# Task
Transcribe the records below exactly as they appear, omitting any pictures.

☆ ☆ ☆ ☆

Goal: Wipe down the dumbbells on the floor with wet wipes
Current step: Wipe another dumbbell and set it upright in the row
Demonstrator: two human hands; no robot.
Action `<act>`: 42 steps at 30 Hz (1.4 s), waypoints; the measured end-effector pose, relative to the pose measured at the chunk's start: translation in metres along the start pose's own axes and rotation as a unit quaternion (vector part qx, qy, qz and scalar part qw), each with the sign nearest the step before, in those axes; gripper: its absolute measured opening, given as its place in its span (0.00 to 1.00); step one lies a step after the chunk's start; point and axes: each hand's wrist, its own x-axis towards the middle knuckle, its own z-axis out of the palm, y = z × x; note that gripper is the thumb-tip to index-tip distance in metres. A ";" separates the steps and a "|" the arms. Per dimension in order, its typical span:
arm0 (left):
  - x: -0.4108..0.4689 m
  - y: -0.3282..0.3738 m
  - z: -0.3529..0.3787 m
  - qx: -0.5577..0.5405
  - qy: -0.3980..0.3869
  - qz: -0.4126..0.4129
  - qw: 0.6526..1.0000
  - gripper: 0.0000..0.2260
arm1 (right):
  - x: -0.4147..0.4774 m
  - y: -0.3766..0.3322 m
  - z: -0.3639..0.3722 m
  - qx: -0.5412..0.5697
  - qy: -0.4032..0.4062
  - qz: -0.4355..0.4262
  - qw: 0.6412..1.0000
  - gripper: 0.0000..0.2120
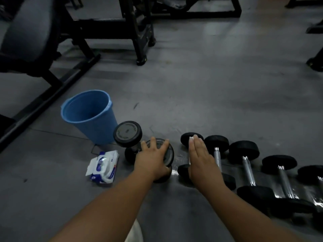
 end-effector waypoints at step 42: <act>0.067 0.087 0.109 -0.012 0.051 0.198 0.979 0.18 | 0.002 0.105 0.069 -0.072 -0.061 0.003 0.996 0.39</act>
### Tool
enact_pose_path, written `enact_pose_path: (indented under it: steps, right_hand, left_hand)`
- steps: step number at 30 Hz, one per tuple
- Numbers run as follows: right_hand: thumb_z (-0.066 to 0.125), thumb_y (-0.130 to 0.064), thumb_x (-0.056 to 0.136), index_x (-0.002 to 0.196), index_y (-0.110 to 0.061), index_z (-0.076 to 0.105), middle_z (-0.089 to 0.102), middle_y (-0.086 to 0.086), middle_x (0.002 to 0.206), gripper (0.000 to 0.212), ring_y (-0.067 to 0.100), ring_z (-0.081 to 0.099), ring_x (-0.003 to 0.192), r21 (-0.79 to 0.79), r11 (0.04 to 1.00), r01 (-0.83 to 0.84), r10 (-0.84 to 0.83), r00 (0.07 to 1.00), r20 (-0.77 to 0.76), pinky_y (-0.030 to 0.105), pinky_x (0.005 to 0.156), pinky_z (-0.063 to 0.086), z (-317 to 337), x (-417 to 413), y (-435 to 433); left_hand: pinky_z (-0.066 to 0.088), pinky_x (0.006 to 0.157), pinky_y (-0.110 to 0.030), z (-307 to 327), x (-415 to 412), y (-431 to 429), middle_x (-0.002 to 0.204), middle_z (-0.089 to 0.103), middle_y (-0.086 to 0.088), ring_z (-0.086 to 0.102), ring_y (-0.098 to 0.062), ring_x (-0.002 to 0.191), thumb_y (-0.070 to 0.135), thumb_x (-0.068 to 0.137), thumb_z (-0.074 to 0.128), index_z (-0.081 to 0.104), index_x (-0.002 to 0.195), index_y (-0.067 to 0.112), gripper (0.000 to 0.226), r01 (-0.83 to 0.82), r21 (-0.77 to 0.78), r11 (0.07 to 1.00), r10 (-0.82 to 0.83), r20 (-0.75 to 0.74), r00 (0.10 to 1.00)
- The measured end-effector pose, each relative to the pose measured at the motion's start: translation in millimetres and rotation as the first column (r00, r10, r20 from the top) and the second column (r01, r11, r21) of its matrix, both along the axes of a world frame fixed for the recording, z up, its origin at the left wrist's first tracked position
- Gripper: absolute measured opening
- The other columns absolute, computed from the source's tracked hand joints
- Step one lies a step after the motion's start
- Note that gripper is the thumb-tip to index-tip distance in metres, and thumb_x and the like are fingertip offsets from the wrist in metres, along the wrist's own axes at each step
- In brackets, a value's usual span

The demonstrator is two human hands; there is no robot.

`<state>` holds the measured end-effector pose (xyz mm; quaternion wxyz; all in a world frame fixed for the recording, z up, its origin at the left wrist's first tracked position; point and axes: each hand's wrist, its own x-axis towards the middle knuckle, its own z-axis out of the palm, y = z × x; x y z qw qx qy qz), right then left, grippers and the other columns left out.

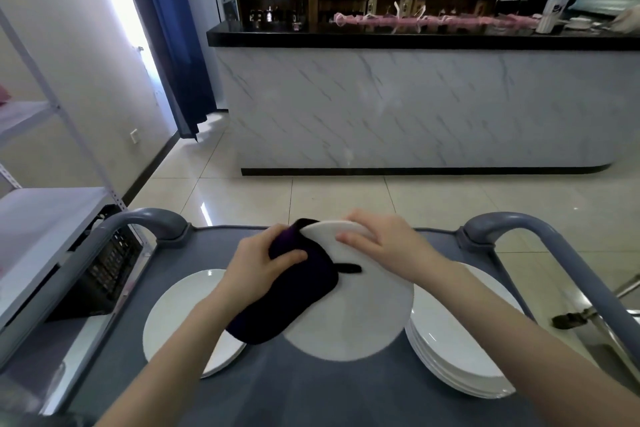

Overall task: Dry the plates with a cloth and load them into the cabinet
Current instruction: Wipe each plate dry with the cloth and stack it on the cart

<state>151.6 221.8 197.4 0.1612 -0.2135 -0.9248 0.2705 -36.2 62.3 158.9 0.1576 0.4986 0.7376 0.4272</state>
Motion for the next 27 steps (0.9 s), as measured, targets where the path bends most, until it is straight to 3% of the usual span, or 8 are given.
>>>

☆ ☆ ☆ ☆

# Answer below
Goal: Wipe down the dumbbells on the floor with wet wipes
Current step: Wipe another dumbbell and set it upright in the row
Demonstrator: two human hands; no robot.
Action `<act>`: 42 steps at 30 Hz (1.4 s), waypoints; the measured end-effector pose, relative to the pose measured at the chunk's start: translation in metres along the start pose's own axes and rotation as a unit quaternion (vector part qx, qy, qz and scalar part qw), each with the sign nearest the step before, in those axes; gripper: its absolute measured opening, given as its place in its span (0.00 to 1.00); step one lies a step after the chunk's start; point and axes: each hand's wrist, its own x-axis towards the middle knuckle, its own z-axis out of the palm, y = z × x; note that gripper is the thumb-tip to index-tip distance in metres. A ";" separates the steps and a "|" the arms. Per dimension in order, its typical span:
arm0 (left):
  - x: -0.4108..0.4689 m
  - y: -0.3282..0.3738 m
  - z: -0.3529..0.3787 m
  - qx: -0.5577..0.5405
  - qy: -0.3980..0.3869
  - qz: -0.4126..0.4129
  - qw: 0.6526..1.0000
  - gripper: 0.0000..0.2260
arm1 (right):
  - x: -0.4147..0.4774 m
  - y: -0.3766..0.3322 m
  - z: -0.3639..0.3722 m
  - qx: -0.5412..0.5697
  - qy: -0.4032..0.4062
  - qz: -0.4355..0.4262
  - qw: 0.6412..1.0000
  - gripper: 0.0000..0.2120
 end-effector waypoints at step 42: <act>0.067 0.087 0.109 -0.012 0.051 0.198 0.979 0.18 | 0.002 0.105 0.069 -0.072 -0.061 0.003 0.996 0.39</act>
### Tool
enact_pose_path, written `enact_pose_path: (indented under it: steps, right_hand, left_hand)`
- steps: step number at 30 Hz, one per tuple
- Numbers run as follows: right_hand: thumb_z (-0.066 to 0.125), thumb_y (-0.130 to 0.064), thumb_x (-0.056 to 0.136), index_x (-0.002 to 0.196), index_y (-0.110 to 0.061), index_z (-0.076 to 0.105), middle_z (-0.089 to 0.102), middle_y (-0.086 to 0.086), middle_x (0.002 to 0.206), gripper (0.000 to 0.212), ring_y (-0.067 to 0.100), ring_z (-0.081 to 0.099), ring_x (-0.003 to 0.192), r21 (-0.79 to 0.79), r11 (0.04 to 1.00), r01 (-0.83 to 0.84), r10 (-0.84 to 0.83), r00 (0.07 to 1.00), r20 (-0.77 to 0.76), pinky_y (-0.030 to 0.105), pinky_x (0.005 to 0.156), pinky_z (-0.063 to 0.086), z (-317 to 337), x (-417 to 413), y (-435 to 433); left_hand: pinky_z (-0.066 to 0.088), pinky_x (0.006 to 0.157), pinky_y (-0.110 to 0.030), z (-307 to 327), x (-415 to 412), y (-431 to 429), middle_x (-0.002 to 0.204), middle_z (-0.089 to 0.103), middle_y (-0.086 to 0.088), ring_z (-0.086 to 0.102), ring_y (-0.098 to 0.062), ring_x (-0.002 to 0.191), thumb_y (-0.070 to 0.135), thumb_x (-0.068 to 0.137), thumb_z (-0.074 to 0.128), index_z (-0.081 to 0.104), index_x (-0.002 to 0.195), index_y (-0.067 to 0.112), gripper (0.000 to 0.226), r01 (-0.83 to 0.82), r21 (-0.77 to 0.78), r11 (0.07 to 1.00), r10 (-0.82 to 0.83), r20 (-0.75 to 0.74), r00 (0.10 to 1.00)
- The measured end-effector pose, each relative to the pose measured at the motion's start: translation in millimetres and rotation as the first column (r00, r10, r20 from the top) and the second column (r01, r11, r21) of its matrix, both along the axes of a world frame fixed for the recording, z up, its origin at the left wrist's first tracked position
- Gripper: absolute measured opening
- The other columns absolute, computed from the source's tracked hand joints
- Step one lies a step after the motion's start
- Note that gripper is the thumb-tip to index-tip distance in metres, and thumb_x and the like are fingertip offsets from the wrist in metres, along the wrist's own axes at each step
- In brackets, a value's usual span

The demonstrator is two human hands; there is no robot.

`<state>` holds the measured end-effector pose (xyz mm; quaternion wxyz; all in a world frame fixed for the recording, z up, its origin at the left wrist's first tracked position; point and axes: each hand's wrist, its own x-axis towards the middle knuckle, its own z-axis out of the palm, y = z × x; x y z qw qx qy qz), right then left, grippers and the other columns left out.


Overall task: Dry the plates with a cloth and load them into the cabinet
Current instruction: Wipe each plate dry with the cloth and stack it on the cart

<state>151.6 221.8 197.4 0.1612 -0.2135 -0.9248 0.2705 -36.2 62.3 158.9 0.1576 0.4986 0.7376 0.4272</state>
Motion for the next 27 steps (0.9 s), as measured, targets where the path bends most, until it is straight to 3% of the usual span, or 8 are given.
>>>

The answer requires no further additions.